## EXERCISE BRIEF
The result should be all the records, exact and complete, without a single picture.

## MATERIAL FOR THE TASK

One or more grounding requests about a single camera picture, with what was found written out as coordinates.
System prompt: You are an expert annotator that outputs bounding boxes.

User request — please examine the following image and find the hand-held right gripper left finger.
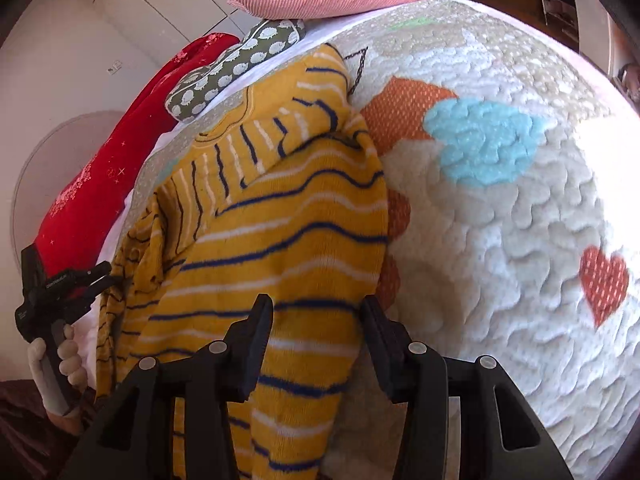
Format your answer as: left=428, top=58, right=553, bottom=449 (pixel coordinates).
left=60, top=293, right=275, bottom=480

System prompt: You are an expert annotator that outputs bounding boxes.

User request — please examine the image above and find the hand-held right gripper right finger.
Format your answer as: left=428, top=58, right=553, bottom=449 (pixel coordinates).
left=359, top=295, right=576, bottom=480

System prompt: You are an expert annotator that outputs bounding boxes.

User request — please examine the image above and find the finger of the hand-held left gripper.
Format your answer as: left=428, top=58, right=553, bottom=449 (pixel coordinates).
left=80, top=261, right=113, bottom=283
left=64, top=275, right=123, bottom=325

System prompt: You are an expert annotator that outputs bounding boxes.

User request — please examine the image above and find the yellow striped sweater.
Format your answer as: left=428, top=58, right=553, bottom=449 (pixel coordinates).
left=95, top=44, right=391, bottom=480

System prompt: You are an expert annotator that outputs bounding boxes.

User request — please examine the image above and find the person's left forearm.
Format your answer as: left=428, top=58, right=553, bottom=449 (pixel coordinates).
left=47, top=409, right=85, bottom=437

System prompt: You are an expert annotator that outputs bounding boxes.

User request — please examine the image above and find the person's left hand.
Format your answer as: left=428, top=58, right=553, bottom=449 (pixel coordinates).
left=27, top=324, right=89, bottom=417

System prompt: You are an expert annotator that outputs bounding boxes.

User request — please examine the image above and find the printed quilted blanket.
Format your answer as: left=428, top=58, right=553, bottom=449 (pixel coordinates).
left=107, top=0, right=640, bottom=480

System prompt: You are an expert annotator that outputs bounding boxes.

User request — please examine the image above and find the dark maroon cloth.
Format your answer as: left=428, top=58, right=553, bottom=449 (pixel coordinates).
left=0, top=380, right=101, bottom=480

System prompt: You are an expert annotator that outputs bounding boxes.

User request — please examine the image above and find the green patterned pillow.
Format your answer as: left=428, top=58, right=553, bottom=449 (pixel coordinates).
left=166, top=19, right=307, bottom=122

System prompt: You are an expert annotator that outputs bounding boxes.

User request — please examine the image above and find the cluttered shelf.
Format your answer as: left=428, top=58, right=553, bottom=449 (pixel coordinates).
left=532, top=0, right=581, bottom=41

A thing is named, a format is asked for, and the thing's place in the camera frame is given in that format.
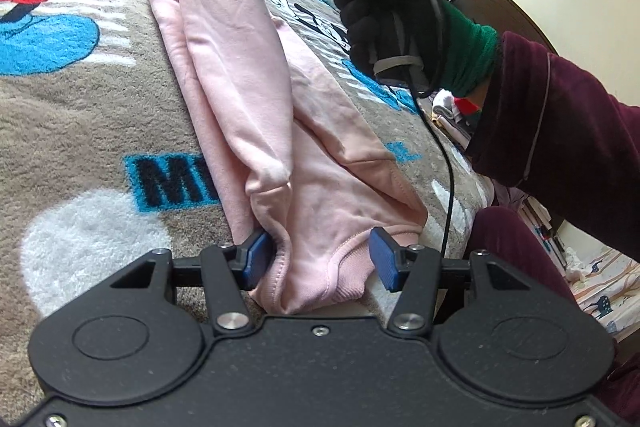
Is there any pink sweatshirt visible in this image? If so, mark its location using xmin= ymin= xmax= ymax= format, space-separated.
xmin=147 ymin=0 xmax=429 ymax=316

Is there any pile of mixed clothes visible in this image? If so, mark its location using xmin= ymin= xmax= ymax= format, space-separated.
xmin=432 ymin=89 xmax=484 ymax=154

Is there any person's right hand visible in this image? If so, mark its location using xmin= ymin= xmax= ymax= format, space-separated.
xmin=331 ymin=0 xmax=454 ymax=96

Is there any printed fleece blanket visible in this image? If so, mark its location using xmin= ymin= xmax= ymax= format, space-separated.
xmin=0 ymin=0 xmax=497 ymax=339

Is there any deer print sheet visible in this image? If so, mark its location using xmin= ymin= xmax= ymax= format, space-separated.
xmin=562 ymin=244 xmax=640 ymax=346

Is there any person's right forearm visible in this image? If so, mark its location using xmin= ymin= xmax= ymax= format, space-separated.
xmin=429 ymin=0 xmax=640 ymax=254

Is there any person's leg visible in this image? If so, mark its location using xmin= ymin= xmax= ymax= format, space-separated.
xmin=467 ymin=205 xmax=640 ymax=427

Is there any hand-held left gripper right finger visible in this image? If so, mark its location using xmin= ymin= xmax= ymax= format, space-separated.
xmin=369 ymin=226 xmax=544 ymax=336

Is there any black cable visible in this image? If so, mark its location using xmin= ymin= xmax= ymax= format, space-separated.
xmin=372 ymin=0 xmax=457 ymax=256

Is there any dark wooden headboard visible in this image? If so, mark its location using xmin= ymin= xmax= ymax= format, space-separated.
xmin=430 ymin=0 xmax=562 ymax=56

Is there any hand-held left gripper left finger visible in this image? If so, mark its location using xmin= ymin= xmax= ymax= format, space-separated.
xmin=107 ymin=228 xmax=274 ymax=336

## EXERCISE OUTPUT
One or more grounding requests about a single camera picture, with what was found written out as coordinates.
System prompt: You are an expert annotator that outputs bounding boxes.

User request — please examine the following image and find the hand-held right gripper left finger.
Format your answer as: left=428, top=58, right=553, bottom=449 (pixel coordinates).
left=60, top=293, right=275, bottom=480

System prompt: You are an expert annotator that outputs bounding boxes.

User request — please examine the image above and find the hand-held right gripper right finger.
Format your answer as: left=428, top=58, right=553, bottom=449 (pixel coordinates).
left=359, top=295, right=576, bottom=480

System prompt: You are an expert annotator that outputs bounding boxes.

User request — please examine the image above and find the finger of the hand-held left gripper.
Format your answer as: left=428, top=58, right=553, bottom=449 (pixel coordinates).
left=80, top=261, right=113, bottom=283
left=64, top=275, right=123, bottom=325

System prompt: You are an expert annotator that outputs bounding boxes.

User request — please examine the image above and find the yellow striped sweater.
Format your answer as: left=428, top=58, right=553, bottom=449 (pixel coordinates).
left=95, top=44, right=391, bottom=480

System prompt: You are an expert annotator that outputs bounding boxes.

User request — please examine the image above and find the person's left forearm.
Format your answer as: left=428, top=58, right=553, bottom=449 (pixel coordinates).
left=47, top=409, right=85, bottom=437

System prompt: You are an expert annotator that outputs bounding boxes.

User request — please examine the image above and find the person's left hand.
Format your answer as: left=428, top=58, right=553, bottom=449 (pixel coordinates).
left=27, top=324, right=89, bottom=417

System prompt: You are an expert annotator that outputs bounding boxes.

User request — please examine the image above and find the printed quilted blanket.
Format your answer as: left=428, top=58, right=553, bottom=449 (pixel coordinates).
left=107, top=0, right=640, bottom=480

System prompt: You are an expert annotator that outputs bounding boxes.

User request — please examine the image above and find the dark maroon cloth.
Format your answer as: left=428, top=58, right=553, bottom=449 (pixel coordinates).
left=0, top=380, right=101, bottom=480

System prompt: You are an expert annotator that outputs bounding boxes.

User request — please examine the image above and find the green patterned pillow.
Format your answer as: left=428, top=58, right=553, bottom=449 (pixel coordinates).
left=166, top=19, right=307, bottom=122

System prompt: You are an expert annotator that outputs bounding boxes.

User request — please examine the image above and find the cluttered shelf.
Format your answer as: left=428, top=58, right=553, bottom=449 (pixel coordinates).
left=532, top=0, right=581, bottom=41

A thing is named, a format is asked for, and the thing's place in the camera frame is given in that format.
Is there any pink sweatshirt visible in this image? If so, mark its location using xmin= ymin= xmax= ymax= format, space-separated.
xmin=147 ymin=0 xmax=429 ymax=316

Is there any pile of mixed clothes visible in this image? If so, mark its location using xmin= ymin= xmax= ymax= format, space-separated.
xmin=432 ymin=89 xmax=484 ymax=154

Is there any person's right hand visible in this image? If so, mark its location using xmin= ymin= xmax= ymax= format, space-separated.
xmin=331 ymin=0 xmax=454 ymax=96

Is there any printed fleece blanket visible in this image? If so, mark its location using xmin= ymin= xmax= ymax= format, space-separated.
xmin=0 ymin=0 xmax=497 ymax=339

Is there any deer print sheet visible in this image? If so, mark its location using xmin= ymin= xmax= ymax= format, space-separated.
xmin=562 ymin=244 xmax=640 ymax=346

Is there any person's right forearm visible in this image? If so, mark its location using xmin= ymin= xmax= ymax= format, space-separated.
xmin=429 ymin=0 xmax=640 ymax=254

Is there any person's leg visible in this image? If so, mark its location using xmin= ymin= xmax= ymax= format, space-separated.
xmin=467 ymin=205 xmax=640 ymax=427

Is there any hand-held left gripper right finger visible in this image? If so, mark its location using xmin= ymin= xmax= ymax= format, space-separated.
xmin=369 ymin=226 xmax=544 ymax=336

Is there any black cable visible in this image? If so, mark its location using xmin= ymin= xmax= ymax= format, space-separated.
xmin=372 ymin=0 xmax=457 ymax=256

Is there any dark wooden headboard visible in this image? If so, mark its location using xmin= ymin= xmax= ymax= format, space-separated.
xmin=430 ymin=0 xmax=562 ymax=56

Is there any hand-held left gripper left finger visible in this image? If so, mark its location using xmin= ymin= xmax= ymax= format, space-separated.
xmin=107 ymin=228 xmax=274 ymax=336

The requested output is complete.